_ABOUT THIS TASK_. Your answer should be the lines of the material that include the word "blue".

:::

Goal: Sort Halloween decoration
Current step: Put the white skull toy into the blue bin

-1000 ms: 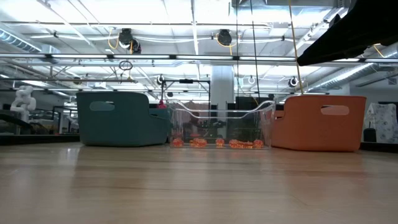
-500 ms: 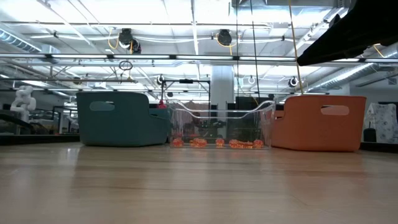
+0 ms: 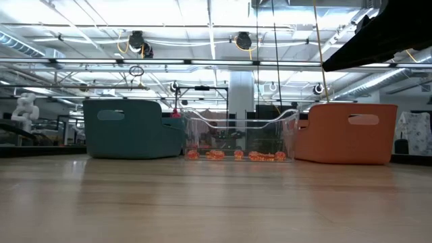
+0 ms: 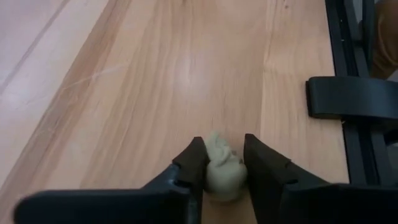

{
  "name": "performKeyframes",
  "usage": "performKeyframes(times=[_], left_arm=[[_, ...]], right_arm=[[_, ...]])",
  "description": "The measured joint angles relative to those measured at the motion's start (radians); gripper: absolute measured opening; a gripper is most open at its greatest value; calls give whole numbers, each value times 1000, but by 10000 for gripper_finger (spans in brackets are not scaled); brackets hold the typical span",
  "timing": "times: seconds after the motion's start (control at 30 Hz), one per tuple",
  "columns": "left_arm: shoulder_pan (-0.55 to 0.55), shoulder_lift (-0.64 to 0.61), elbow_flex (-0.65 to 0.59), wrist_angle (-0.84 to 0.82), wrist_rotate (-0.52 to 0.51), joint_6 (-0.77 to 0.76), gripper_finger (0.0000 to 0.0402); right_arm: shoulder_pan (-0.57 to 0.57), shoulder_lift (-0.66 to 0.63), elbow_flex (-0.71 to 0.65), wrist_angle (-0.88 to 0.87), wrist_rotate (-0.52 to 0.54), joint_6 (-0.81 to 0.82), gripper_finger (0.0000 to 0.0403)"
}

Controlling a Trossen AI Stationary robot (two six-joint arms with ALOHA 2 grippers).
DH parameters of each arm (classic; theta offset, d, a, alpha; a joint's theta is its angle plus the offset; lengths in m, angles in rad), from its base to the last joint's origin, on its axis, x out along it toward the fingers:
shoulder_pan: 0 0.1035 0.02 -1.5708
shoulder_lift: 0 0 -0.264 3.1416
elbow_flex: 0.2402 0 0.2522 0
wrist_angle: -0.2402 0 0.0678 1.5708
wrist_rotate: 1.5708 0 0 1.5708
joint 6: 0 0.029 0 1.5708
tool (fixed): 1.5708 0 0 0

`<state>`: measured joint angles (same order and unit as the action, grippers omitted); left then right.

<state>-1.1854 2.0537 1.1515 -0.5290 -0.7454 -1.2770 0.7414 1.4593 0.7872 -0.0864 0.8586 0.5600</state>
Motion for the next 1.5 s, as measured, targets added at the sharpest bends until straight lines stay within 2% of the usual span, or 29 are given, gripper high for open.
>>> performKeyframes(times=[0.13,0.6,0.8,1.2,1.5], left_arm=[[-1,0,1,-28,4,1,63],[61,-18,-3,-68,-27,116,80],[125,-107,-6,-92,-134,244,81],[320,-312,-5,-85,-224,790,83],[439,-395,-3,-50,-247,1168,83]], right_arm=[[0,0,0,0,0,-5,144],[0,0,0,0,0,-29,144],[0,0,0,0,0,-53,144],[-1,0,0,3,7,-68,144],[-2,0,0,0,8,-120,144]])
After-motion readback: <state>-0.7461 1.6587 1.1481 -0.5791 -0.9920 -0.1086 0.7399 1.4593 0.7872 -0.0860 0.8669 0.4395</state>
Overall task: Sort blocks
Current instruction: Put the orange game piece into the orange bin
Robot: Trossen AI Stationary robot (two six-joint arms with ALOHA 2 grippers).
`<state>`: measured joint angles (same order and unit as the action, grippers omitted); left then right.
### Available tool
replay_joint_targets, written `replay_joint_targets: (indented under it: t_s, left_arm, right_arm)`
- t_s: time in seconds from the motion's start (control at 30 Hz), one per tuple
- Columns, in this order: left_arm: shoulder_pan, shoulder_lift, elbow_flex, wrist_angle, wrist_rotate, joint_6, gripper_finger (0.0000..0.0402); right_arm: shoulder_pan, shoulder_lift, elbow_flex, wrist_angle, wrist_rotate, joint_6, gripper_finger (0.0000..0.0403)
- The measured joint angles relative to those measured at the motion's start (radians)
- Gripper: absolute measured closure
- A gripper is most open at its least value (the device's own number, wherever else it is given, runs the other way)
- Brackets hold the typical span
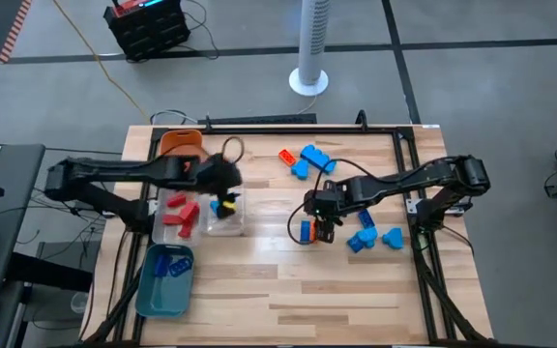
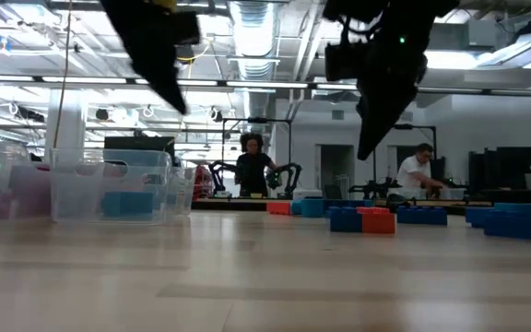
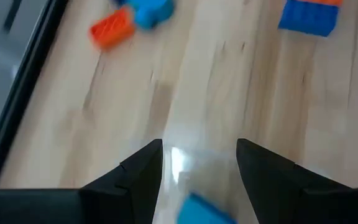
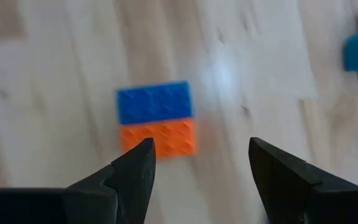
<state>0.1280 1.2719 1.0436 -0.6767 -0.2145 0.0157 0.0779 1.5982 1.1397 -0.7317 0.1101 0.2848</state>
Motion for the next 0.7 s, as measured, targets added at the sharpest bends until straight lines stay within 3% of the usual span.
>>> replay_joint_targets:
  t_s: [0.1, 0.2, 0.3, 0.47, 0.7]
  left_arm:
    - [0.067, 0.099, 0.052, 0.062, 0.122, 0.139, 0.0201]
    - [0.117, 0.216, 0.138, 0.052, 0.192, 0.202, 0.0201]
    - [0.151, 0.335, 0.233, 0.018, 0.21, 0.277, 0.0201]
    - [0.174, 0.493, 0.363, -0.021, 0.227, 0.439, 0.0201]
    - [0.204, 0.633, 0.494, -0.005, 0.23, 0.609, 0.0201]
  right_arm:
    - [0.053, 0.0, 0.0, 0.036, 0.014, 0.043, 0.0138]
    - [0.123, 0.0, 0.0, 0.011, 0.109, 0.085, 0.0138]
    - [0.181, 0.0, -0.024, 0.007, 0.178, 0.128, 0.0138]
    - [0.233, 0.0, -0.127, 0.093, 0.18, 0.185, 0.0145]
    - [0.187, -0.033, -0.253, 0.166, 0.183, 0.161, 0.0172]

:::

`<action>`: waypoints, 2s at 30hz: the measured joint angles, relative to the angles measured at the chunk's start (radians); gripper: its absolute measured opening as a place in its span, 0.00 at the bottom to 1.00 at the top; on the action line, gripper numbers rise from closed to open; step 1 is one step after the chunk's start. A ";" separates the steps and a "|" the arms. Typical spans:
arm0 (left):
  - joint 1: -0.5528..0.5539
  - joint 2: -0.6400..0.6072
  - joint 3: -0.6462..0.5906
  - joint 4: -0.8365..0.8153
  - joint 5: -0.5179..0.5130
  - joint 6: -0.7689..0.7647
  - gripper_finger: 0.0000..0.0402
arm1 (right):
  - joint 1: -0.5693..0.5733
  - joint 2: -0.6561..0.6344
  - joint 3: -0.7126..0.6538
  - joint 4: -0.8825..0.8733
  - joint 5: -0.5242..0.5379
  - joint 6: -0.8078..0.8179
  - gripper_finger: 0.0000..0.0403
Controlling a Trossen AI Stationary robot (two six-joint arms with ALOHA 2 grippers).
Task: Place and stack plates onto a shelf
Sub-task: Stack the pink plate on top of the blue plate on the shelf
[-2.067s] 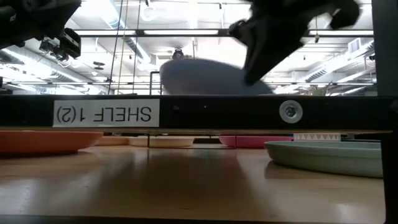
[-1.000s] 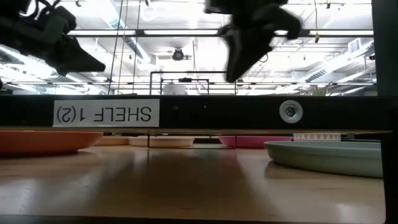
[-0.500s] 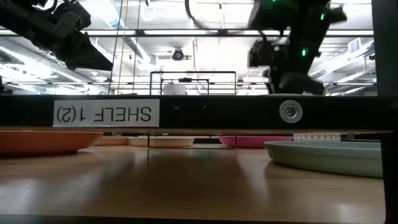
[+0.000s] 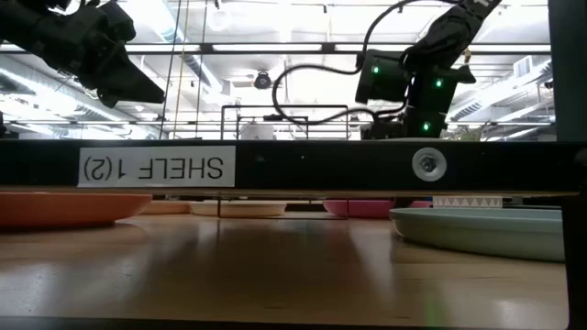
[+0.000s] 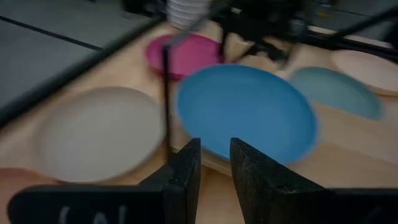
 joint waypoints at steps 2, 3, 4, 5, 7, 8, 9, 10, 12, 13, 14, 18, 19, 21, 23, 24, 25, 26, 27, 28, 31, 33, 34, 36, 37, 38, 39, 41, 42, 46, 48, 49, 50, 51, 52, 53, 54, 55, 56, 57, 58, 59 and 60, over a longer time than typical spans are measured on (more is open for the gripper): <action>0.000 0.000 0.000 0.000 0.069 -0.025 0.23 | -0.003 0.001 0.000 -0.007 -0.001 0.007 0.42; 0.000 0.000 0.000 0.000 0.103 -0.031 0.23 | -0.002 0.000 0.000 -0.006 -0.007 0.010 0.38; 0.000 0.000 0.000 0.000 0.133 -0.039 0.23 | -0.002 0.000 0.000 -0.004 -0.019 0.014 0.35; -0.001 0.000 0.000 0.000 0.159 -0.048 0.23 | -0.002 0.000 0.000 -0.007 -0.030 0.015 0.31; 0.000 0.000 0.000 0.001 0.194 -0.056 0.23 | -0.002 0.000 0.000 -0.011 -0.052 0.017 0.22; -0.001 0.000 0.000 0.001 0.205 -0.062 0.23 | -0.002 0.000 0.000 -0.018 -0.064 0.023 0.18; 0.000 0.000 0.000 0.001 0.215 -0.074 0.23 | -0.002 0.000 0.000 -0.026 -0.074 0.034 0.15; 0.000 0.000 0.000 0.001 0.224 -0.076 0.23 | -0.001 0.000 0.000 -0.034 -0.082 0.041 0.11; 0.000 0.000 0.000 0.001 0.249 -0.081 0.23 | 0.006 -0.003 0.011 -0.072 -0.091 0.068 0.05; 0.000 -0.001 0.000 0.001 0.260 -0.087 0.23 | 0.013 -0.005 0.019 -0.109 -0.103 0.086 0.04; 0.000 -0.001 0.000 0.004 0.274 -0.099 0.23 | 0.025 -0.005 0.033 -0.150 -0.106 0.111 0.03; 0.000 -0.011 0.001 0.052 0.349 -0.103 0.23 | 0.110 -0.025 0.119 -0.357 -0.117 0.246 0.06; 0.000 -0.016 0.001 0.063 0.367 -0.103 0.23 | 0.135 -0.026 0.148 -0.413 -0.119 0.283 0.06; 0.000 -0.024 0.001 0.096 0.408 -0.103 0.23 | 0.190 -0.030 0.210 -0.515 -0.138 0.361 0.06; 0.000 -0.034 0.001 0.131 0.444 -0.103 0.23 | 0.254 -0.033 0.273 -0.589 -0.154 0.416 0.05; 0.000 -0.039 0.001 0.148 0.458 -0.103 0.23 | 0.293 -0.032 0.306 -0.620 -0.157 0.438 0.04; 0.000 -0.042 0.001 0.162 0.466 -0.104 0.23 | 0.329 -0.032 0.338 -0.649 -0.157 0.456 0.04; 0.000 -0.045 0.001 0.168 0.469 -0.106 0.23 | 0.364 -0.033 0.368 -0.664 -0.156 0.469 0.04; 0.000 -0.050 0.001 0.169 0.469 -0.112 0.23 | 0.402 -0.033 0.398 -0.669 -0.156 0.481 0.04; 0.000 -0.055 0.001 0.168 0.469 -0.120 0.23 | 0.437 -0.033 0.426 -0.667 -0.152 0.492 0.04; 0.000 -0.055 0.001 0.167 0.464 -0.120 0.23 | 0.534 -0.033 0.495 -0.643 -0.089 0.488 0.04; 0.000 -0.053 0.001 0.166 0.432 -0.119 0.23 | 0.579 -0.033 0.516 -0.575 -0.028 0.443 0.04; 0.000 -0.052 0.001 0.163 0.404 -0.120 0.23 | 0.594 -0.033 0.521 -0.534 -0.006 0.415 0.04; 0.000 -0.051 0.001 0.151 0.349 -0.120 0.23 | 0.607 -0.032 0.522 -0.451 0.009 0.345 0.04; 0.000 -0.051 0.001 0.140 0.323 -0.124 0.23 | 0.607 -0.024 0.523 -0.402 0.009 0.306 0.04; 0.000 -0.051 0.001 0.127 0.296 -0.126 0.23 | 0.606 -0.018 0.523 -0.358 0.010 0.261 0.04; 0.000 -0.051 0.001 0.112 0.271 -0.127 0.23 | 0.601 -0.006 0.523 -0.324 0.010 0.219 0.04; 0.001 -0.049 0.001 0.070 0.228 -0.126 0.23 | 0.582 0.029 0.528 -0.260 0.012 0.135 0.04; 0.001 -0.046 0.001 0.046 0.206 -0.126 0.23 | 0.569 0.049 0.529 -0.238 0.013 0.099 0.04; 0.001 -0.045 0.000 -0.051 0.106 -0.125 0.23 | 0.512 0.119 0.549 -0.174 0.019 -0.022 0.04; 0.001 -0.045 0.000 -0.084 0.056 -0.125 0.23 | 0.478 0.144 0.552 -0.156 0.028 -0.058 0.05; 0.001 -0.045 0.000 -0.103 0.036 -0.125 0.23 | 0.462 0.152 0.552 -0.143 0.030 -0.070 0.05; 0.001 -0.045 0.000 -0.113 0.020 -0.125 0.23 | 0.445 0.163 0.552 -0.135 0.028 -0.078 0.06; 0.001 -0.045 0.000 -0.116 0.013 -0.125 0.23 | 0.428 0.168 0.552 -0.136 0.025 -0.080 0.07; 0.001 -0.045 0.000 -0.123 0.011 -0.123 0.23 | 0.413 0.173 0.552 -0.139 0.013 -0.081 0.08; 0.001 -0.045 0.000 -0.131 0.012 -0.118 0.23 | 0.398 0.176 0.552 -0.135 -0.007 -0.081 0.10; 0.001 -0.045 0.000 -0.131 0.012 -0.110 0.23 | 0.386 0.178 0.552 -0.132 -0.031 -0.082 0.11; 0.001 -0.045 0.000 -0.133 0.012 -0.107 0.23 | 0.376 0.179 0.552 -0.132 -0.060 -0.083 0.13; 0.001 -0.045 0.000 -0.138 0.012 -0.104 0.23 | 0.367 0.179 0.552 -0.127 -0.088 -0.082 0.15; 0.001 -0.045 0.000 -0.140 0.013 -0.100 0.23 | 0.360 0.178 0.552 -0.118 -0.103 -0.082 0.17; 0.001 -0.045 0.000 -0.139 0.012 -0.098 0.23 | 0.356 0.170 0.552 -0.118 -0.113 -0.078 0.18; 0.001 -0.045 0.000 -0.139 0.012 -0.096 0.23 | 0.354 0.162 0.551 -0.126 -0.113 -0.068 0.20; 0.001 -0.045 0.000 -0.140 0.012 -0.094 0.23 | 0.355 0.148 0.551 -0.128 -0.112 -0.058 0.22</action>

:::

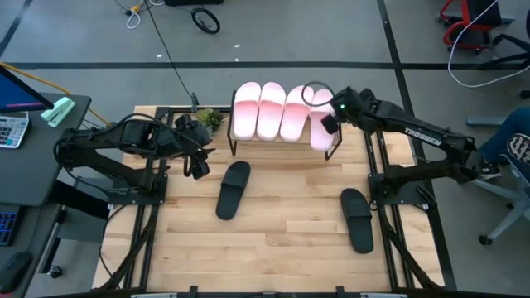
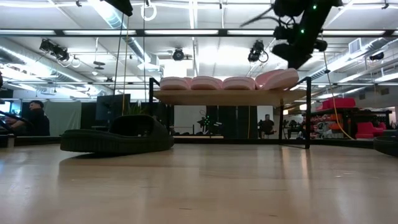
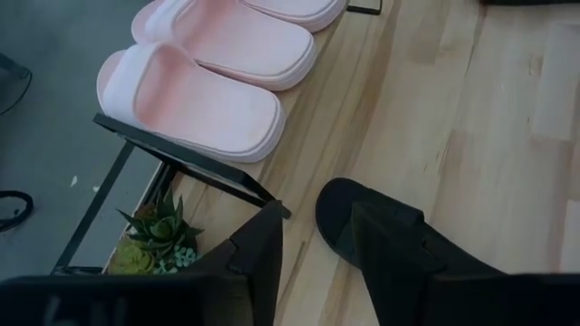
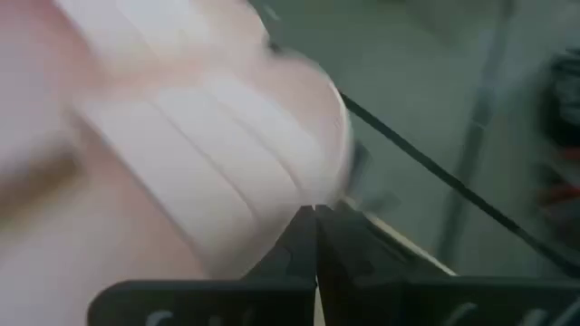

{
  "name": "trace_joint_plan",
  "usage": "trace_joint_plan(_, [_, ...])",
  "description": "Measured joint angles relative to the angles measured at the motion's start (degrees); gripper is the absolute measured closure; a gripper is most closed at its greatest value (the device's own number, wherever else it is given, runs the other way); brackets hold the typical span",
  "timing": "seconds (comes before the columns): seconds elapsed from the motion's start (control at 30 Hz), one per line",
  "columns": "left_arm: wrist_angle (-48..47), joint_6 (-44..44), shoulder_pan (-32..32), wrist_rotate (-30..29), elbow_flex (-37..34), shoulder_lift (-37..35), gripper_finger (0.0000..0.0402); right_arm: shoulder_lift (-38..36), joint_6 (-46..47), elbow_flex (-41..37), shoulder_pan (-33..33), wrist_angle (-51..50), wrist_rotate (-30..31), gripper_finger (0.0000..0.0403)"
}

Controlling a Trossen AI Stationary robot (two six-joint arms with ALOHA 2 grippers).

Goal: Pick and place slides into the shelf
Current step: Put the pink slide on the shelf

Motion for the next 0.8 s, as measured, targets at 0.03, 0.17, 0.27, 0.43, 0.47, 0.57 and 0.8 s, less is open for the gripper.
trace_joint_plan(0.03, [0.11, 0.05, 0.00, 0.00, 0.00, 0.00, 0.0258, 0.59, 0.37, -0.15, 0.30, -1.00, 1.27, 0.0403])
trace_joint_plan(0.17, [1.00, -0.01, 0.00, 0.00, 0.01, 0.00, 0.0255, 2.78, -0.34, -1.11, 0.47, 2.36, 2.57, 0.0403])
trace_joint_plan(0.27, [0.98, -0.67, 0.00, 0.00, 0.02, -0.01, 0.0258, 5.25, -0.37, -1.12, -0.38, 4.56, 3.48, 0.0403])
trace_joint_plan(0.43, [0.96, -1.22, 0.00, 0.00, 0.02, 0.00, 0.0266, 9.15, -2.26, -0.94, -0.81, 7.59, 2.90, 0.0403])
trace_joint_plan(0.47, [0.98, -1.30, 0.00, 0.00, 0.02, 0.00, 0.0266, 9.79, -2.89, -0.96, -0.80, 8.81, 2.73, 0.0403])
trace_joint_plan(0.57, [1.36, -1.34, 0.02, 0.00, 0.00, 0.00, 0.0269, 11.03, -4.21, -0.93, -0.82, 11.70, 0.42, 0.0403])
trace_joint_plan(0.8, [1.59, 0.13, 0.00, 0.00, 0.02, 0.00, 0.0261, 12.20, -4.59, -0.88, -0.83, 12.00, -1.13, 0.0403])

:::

_WRITTEN REPLY_.
Current step: Put the white skull toy into the blue bin
Sub-task: Stack the pink plate on top of the blue plate on the shelf

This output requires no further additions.